▶ The problem
Only the lines below starting at the one containing "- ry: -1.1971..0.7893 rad" and ending at the one containing "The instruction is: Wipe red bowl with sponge" belong in the answer, each copied exactly.

▶ Exercise data

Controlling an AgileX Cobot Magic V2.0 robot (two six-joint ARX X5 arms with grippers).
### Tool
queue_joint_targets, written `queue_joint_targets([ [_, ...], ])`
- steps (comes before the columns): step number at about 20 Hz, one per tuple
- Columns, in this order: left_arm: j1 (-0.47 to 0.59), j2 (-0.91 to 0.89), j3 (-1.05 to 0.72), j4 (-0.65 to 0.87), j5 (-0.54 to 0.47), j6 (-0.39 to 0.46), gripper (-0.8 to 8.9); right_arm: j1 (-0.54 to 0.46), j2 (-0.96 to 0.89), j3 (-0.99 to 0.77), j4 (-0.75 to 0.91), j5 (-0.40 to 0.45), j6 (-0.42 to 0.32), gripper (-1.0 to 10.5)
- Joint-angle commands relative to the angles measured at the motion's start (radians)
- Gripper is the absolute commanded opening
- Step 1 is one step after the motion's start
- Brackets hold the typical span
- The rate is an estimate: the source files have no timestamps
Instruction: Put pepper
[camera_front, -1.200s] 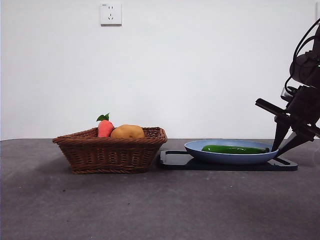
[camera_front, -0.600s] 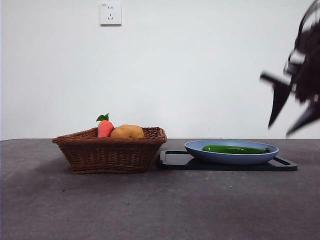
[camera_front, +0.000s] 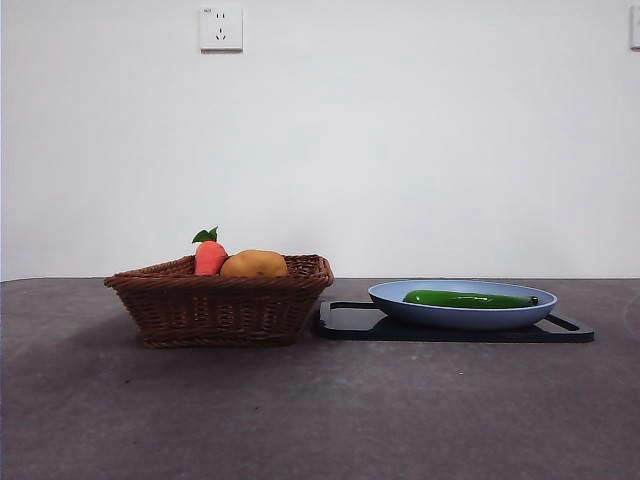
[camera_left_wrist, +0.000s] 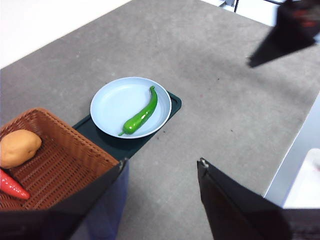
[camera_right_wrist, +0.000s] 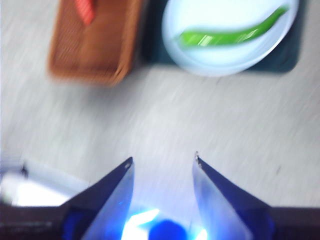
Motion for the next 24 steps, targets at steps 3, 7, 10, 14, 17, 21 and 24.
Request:
queue_joint_targets([
  [3, -0.01, 0.007, 0.02, -0.02, 0.0, -0.006, 2.43, 0.081, -0.104, 0.019, -0.119, 0.001, -0.032, 2.1],
  [7, -0.01, 0.007, 0.02, -0.044, 0.0, -0.006, 1.09, 0.097, -0.162, 0.019, -0.129, 0.002, -0.08, 0.3],
  [10, -0.01, 0.007, 0.02, -0.058, 0.001, -0.006, 0.07, 0.097, -0.174, 0.019, -0.128, 0.001, -0.105, 0.1],
  [14, -0.01, 0.007, 0.02, -0.059, 0.0, -0.006, 0.08, 0.097, -0.174, 0.019, -0.128, 0.001, -0.086, 0.1],
  [17, -0.01, 0.007, 0.02, -0.041, 0.0, -0.006, 0.08, 0.097, -0.173, 0.019, -0.128, 0.003, -0.086, 0.1],
  [21, -0.01, 0.007, 0.02, -0.04, 0.0, -0.006, 0.08, 0.097, -0.173, 0.019, -0.128, 0.002, -0.086, 0.1],
  [24, -0.01, 0.007, 0.02, -0.038, -0.001, -0.006, 0.08, 0.097, -0.173, 0.019, -0.128, 0.002, -0.086, 0.1],
])
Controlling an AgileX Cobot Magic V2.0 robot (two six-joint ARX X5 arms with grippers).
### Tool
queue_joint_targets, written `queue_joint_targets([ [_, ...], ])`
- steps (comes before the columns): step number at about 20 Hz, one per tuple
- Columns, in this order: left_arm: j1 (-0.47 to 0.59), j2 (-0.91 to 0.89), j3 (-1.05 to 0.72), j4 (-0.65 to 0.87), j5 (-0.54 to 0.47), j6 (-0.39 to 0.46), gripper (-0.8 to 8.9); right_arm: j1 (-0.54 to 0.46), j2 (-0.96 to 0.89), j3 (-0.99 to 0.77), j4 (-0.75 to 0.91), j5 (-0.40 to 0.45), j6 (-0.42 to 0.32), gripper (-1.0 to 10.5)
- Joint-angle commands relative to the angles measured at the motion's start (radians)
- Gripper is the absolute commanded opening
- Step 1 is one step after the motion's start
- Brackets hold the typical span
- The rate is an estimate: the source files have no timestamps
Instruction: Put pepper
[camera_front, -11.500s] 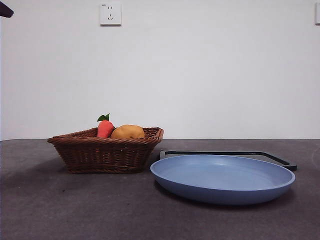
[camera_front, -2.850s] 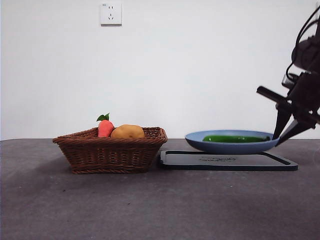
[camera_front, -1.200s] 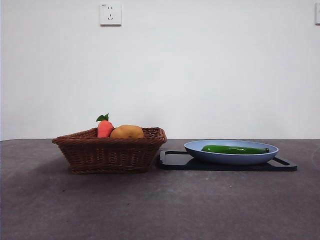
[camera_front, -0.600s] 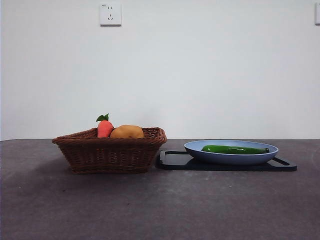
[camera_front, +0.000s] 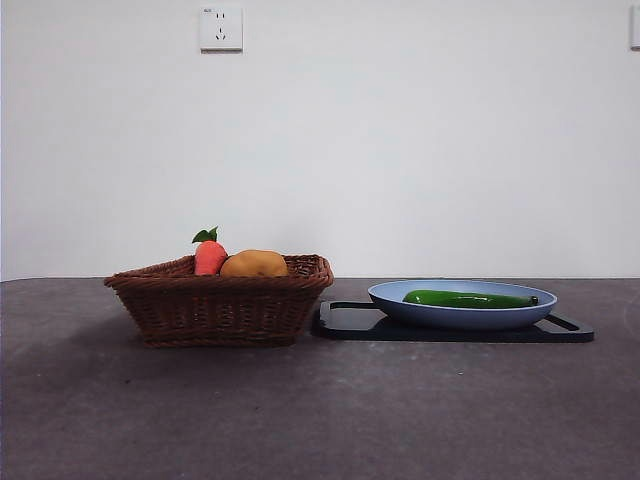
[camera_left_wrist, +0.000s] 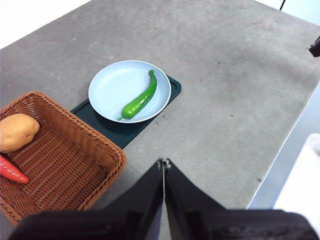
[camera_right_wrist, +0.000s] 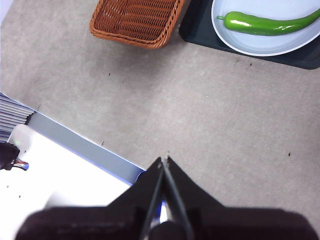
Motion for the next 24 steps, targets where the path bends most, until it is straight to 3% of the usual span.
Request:
queue_joint_targets([
  [1, -0.01, 0.007, 0.02, 0.016, -0.005, 0.0, 0.08, 0.003, 0.007, 0.018, -0.014, 0.002, 0.002, 0.1],
  [4, 0.013, 0.005, 0.02, 0.039, -0.118, 0.067, 0.08, 0.003, 0.007, 0.018, -0.014, 0.002, 0.002, 0.1],
  [6, 0.083, -0.021, 0.019, 0.116, -0.194, 0.106, 0.08, 0.003, 0.007, 0.018, -0.014, 0.002, 0.002, 0.1],
  [11, 0.354, -0.192, -0.051, 0.361, -0.1, 0.158, 0.08, 0.003, 0.007, 0.018, -0.014, 0.003, 0.002, 0.1],
  [17, 0.692, -0.575, -0.545, 0.814, -0.081, 0.159, 0.08, 0.003, 0.007, 0.018, -0.014, 0.003, 0.002, 0.1],
  [22, 0.838, -0.818, -0.898, 0.919, -0.081, 0.151, 0.08, 0.003, 0.007, 0.018, -0.014, 0.004, 0.002, 0.1],
  [24, 0.87, -0.883, -1.02, 0.942, -0.08, 0.11, 0.08, 0.003, 0.007, 0.018, -0.014, 0.004, 0.002, 0.1],
])
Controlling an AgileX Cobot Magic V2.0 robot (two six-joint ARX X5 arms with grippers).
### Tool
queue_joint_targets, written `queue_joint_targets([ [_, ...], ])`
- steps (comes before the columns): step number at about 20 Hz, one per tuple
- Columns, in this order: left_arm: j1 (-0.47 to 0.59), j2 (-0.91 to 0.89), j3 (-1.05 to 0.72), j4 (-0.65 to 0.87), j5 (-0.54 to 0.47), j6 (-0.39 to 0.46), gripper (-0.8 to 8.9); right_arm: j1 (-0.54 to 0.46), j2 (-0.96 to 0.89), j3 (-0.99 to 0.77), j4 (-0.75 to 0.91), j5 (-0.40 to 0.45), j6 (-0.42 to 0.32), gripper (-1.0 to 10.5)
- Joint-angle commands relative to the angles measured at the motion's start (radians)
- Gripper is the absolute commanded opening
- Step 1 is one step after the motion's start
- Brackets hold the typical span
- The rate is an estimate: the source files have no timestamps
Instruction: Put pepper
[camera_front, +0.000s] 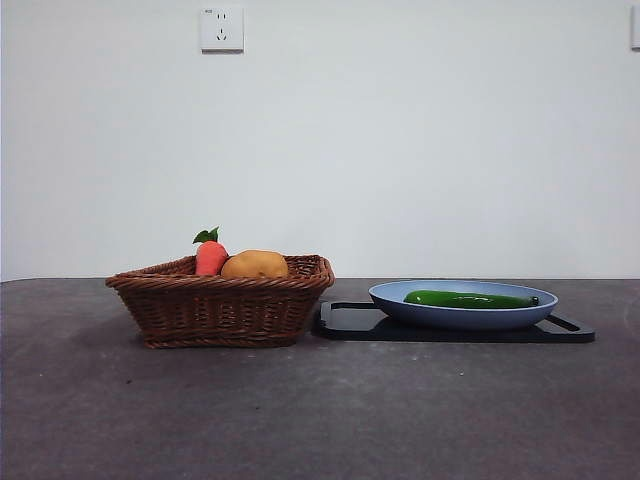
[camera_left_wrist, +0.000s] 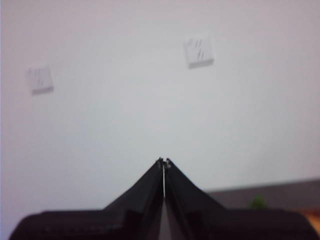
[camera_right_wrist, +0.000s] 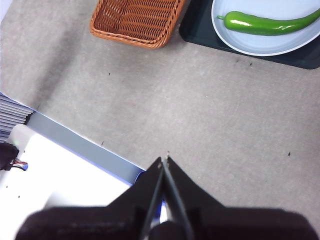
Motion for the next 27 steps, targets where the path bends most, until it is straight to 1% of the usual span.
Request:
queue_joint_targets([
  [1, 0.03, -0.064, -0.124, 0.023, 0.005, -0.076, 0.08, 0.003, 0.006, 0.018, -0.014, 0.002, 0.002, 0.1],
  [3, 0.05, -0.108, -0.221, 0.028, 0.005, -0.126, 0.08, 0.003, 0.006, 0.018, -0.014, 0.002, 0.002, 0.1],
  [6, 0.064, -0.148, -0.326, 0.027, 0.006, -0.177, 0.08, 0.003, 0.006, 0.018, -0.014, 0.002, 0.002, 0.1],
  [9, 0.066, -0.175, -0.396, 0.026, 0.007, -0.187, 0.08, 0.003, 0.006, 0.018, -0.014, 0.002, 0.002, 0.1],
  [14, 0.066, -0.187, -0.441, 0.014, 0.009, -0.188, 0.08, 0.003, 0.006, 0.018, -0.014, 0.002, 0.002, 0.1],
  [17, 0.066, -0.237, -0.456, -0.085, 0.008, -0.211, 0.08, 0.003, 0.006, 0.018, -0.014, 0.002, 0.002, 0.1],
  [22, 0.066, -0.237, -0.456, -0.209, 0.017, -0.239, 0.08, 0.003, 0.006, 0.018, -0.014, 0.002, 0.002, 0.1],
  [24, 0.066, -0.237, -0.456, -0.193, 0.059, -0.238, 0.08, 0.003, 0.006, 0.018, -0.014, 0.002, 0.002, 0.1],
  [27, 0.066, -0.237, -0.456, -0.176, 0.061, -0.238, 0.08, 0.003, 0.006, 0.018, -0.014, 0.002, 0.002, 0.1],
])
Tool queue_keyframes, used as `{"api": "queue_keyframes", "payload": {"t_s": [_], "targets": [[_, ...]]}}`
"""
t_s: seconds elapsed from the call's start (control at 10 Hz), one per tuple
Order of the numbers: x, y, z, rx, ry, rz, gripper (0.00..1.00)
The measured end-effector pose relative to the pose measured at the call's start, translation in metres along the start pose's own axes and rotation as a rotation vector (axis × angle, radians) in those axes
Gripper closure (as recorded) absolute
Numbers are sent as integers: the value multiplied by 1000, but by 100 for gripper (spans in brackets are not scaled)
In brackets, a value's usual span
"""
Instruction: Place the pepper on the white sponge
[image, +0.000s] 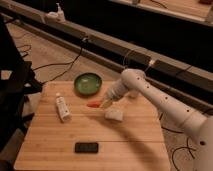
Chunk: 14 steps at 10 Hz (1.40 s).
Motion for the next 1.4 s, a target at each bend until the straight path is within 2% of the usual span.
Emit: {"api": "queue_keyframes", "payload": {"t_s": [0.3,0.6,0.7,1.0,1.2,1.3,1.4], "targets": [[2,-2,0,6,-1,11,100],[57,-20,-21,76,-9,176,97],[68,-21,-24,85,-14,209,90],[101,-18,-32,102,-26,299,61],[114,-11,-30,94,-35,335,41],[119,-5,-24,79,-40,350,36],[122,-1,-19,67,-46,361,36]]}}
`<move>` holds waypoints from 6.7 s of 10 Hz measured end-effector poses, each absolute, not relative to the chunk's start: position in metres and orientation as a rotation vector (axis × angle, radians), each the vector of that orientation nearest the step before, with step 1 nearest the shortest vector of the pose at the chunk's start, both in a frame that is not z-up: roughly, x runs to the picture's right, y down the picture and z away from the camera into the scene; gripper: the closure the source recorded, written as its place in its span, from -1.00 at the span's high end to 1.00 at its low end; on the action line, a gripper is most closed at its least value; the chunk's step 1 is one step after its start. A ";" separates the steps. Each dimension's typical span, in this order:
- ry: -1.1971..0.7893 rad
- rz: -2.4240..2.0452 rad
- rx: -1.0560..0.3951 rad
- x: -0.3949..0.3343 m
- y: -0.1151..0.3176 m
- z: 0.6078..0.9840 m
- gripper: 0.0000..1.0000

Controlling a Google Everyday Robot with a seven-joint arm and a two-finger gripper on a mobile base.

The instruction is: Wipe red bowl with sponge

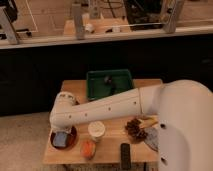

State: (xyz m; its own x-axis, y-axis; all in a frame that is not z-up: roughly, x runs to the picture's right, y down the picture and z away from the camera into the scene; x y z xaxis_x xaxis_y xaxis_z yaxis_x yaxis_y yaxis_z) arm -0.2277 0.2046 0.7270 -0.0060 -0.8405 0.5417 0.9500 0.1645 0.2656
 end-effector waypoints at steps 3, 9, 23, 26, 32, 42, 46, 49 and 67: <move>-0.648 -1.388 -0.221 -0.206 0.202 0.727 -1.00; -0.587 -1.340 -0.206 -0.185 0.180 0.734 -1.00; -0.669 -1.467 -0.174 -0.240 0.218 0.715 -1.00; -0.675 -1.441 -0.199 -0.231 0.222 0.711 -1.00; -0.557 -1.365 -0.166 -0.209 0.205 0.718 -1.00; -0.623 -1.450 -0.145 -0.249 0.198 0.725 -1.00; -0.671 -1.462 -0.207 -0.243 0.225 0.710 -1.00; -0.667 -1.446 -0.256 -0.226 0.234 0.696 -1.00; -0.726 -1.435 -0.299 -0.240 0.234 0.696 -1.00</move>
State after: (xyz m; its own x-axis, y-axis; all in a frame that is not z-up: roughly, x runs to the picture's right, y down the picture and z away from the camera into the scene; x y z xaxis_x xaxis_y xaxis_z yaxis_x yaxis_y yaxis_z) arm -0.2404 0.2336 0.6960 -0.0296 -0.7888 0.6139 0.9619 0.1446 0.2322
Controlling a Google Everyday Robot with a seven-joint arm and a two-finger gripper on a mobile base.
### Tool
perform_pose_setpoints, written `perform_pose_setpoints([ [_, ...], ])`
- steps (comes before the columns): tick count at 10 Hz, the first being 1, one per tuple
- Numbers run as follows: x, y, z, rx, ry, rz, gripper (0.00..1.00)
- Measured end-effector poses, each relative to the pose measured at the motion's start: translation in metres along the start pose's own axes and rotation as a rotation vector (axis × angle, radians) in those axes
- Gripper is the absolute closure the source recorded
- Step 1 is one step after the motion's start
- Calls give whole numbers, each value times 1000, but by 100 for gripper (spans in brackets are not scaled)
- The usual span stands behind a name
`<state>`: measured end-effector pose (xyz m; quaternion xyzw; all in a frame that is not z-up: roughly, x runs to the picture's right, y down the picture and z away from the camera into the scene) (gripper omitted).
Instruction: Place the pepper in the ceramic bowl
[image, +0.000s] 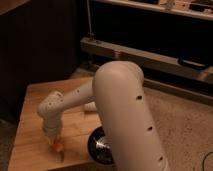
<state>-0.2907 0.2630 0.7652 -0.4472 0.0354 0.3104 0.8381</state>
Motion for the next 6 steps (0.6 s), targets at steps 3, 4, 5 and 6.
perform_pose_setpoints([
  [3, 0, -1, -4, -36, -3, -15, 93],
  [4, 1, -2, -4, -50, -4, -18, 95],
  [5, 1, -3, -4, -60, -2, -21, 95],
  [6, 2, -3, -3, -66, 0, -23, 95],
])
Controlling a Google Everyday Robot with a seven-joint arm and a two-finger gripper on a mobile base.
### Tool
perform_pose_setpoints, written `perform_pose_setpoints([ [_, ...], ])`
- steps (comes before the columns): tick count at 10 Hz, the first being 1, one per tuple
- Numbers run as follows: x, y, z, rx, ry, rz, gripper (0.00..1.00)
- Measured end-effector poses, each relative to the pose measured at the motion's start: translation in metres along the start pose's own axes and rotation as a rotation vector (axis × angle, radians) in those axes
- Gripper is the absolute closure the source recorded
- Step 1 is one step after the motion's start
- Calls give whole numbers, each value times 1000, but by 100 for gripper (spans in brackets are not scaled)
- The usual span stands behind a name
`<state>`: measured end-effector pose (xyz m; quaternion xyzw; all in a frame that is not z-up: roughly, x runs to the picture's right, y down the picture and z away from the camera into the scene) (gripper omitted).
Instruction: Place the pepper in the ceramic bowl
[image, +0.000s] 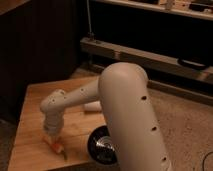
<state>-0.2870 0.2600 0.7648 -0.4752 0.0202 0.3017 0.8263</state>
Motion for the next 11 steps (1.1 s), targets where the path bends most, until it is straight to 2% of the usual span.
perform_pose_setpoints([
  [7, 0, 0, -2, -9, 14, -16, 95],
  [11, -13, -30, -64, -7, -24, -29, 95],
])
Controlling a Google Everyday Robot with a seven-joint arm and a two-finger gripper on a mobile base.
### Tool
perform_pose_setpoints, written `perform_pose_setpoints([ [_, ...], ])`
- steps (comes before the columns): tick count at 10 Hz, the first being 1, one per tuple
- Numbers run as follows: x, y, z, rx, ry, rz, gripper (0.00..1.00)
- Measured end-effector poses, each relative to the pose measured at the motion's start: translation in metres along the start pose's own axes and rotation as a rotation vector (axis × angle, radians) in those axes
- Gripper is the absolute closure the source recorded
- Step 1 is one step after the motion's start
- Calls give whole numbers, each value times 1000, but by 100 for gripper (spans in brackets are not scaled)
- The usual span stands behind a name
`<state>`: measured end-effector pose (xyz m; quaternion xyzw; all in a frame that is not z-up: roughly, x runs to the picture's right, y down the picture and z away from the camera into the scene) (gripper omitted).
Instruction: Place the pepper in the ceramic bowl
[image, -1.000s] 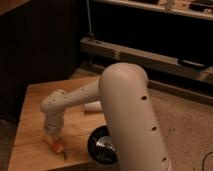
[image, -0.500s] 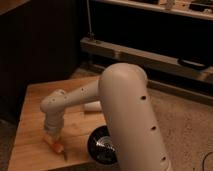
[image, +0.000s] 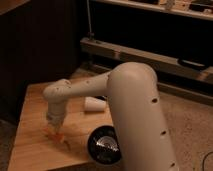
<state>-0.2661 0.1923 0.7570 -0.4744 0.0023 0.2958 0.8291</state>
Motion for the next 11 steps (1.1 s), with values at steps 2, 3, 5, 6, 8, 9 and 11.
perform_pose_setpoints([
  [2, -3, -19, -23, 0, -9, 9, 95],
  [3, -2, -27, -29, -1, -10, 13, 95],
  [5, 9, -44, -47, -14, -22, 22, 95],
  [6, 20, -52, -54, -23, -25, 27, 95],
  [8, 48, -74, -74, -77, -63, 28, 95],
  [9, 59, -83, -80, -94, -72, 30, 95],
  [11, 88, -94, -92, -131, -88, 28, 95],
])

▶ Solution to this problem
- ry: -1.1971..0.7893 rad
- rz: -2.4240..2.0452 rad
- rx: -1.0560..0.3951 rad
- x: -0.3949..0.3343 m
- y: -0.1151..0.3176 m
- z: 0.6078..0.9840 m
- gripper: 0.0000..1.0000

Controlling a Google Everyday Robot with a seven-joint arm and a two-finger gripper on a mobile base.

The instruction is: Wipe red bowl with sponge

No further work remains in this exercise.